> [Task directions]
In the data below, find every line that has the string "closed", and copy it.

> [Source material]
##########
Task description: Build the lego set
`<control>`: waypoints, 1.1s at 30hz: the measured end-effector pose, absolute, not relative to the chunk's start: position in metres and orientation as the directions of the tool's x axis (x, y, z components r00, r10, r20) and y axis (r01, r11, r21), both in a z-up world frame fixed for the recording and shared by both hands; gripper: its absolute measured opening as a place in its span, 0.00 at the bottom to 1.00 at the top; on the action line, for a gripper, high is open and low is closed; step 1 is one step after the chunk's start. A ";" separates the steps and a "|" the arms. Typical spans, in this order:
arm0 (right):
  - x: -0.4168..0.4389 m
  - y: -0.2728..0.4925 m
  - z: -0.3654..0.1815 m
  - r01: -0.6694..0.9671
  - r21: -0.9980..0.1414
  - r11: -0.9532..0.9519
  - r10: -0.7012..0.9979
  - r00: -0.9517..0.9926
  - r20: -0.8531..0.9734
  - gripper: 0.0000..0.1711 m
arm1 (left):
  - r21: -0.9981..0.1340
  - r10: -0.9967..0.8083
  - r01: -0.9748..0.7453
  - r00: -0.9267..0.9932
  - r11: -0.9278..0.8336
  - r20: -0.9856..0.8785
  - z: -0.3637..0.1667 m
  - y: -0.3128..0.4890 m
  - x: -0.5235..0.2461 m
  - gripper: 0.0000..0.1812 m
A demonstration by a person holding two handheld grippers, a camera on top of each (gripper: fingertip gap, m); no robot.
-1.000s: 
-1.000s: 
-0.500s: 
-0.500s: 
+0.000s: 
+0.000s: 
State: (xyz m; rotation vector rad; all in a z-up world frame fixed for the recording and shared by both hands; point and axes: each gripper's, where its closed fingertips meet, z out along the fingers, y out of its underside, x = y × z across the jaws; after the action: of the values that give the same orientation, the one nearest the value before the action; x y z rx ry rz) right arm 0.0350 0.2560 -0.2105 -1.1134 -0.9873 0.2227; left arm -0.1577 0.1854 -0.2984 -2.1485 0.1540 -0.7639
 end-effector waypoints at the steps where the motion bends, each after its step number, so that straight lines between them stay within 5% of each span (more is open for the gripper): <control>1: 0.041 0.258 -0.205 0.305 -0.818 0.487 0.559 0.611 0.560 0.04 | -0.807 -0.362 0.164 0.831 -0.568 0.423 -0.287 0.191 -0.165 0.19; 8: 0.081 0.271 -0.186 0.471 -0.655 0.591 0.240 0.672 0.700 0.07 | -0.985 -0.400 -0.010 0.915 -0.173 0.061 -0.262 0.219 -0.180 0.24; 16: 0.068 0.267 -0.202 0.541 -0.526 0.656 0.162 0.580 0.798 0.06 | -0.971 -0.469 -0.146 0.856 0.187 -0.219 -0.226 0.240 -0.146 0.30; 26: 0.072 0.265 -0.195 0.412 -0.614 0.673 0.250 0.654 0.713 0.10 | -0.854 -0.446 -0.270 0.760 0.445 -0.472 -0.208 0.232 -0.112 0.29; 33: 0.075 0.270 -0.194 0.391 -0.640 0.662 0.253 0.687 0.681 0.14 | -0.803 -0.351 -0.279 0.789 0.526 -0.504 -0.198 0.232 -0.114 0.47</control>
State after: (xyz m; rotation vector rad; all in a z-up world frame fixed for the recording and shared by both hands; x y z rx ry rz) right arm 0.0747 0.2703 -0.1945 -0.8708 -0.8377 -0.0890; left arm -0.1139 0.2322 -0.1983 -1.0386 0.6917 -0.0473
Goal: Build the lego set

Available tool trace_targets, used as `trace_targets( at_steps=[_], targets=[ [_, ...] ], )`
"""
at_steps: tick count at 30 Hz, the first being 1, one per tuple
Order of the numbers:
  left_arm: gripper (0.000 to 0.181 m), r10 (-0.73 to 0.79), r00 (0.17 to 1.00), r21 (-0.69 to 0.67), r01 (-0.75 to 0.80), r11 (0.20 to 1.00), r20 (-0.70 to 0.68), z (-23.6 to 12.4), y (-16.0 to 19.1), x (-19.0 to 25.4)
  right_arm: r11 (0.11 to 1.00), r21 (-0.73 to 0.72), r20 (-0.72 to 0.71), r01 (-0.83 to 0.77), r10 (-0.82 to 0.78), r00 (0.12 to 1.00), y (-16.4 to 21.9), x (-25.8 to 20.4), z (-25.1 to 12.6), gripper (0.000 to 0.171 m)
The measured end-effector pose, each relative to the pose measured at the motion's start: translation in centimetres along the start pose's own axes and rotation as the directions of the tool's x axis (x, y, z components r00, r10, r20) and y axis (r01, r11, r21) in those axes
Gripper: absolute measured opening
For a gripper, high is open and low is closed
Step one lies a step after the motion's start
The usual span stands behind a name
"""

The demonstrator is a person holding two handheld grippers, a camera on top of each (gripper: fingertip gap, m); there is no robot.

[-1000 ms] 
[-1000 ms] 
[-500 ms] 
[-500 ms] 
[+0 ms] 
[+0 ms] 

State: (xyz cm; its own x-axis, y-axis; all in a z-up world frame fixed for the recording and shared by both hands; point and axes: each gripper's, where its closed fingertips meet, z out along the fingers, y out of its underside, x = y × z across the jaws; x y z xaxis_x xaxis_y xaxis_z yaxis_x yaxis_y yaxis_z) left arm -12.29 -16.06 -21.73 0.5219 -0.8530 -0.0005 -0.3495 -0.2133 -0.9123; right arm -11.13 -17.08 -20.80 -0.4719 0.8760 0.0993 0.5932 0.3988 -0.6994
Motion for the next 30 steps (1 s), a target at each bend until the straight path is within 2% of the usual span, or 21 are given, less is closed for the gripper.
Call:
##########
> [Task solution]
`<control>`: waypoints, 1.1s at 30hz: the measured end-effector pose, absolute, not relative to the chunk's start: position in metres and orientation as the directions of the tool's x axis (x, y, z components r00, r10, r20) and y axis (r01, r11, r21), both in a z-up world frame fixed for the recording and shared by both hands; gripper: its absolute measured opening as a place in its span, 0.00 at the bottom to 1.00 at the top; on the action line, for a gripper, high is open and low is closed; step 1 is one step after the chunk's start. A ";" separates the steps and a "|" the arms. Typical spans, in this order:
State: (xyz m; rotation vector rad; all in a z-up world frame fixed for the recording and shared by both hands; point and axes: each gripper's, where its closed fingertips meet, z out along the fingers, y out of its underside, x = y × z across the jaws; after the action: of the values that give the same orientation, the one nearest the value before the action; x y z rx ry rz) right arm 0.0350 0.2560 -0.2105 -1.1134 -0.9873 0.2227; left arm -0.1577 0.1854 -0.2984 -2.1485 0.1540 -0.7639
For a gripper, high is open and low is closed
State: (xyz cm; its own x-axis, y-axis; all in a z-up world frame fixed for the recording and shared by both hands; point and axes: each gripper's, where its closed fingertips meet, z out along the fingers, y out of its underside, x = y × z across the jaws; x y z xaxis_x xaxis_y xaxis_z yaxis_x yaxis_y yaxis_z) left arm -12.29 -16.06 -21.73 0.5219 -0.8530 -0.0005 -0.3495 -0.2133 -0.9123; right arm -11.13 -17.08 -20.80 -0.4719 0.8760 0.0993 0.5932 0.3988 -0.6994
Motion for the next 30 steps (1 s), a target at each bend until the straight path is within 2% of the usual span, or 21 are given, less is closed for the gripper.

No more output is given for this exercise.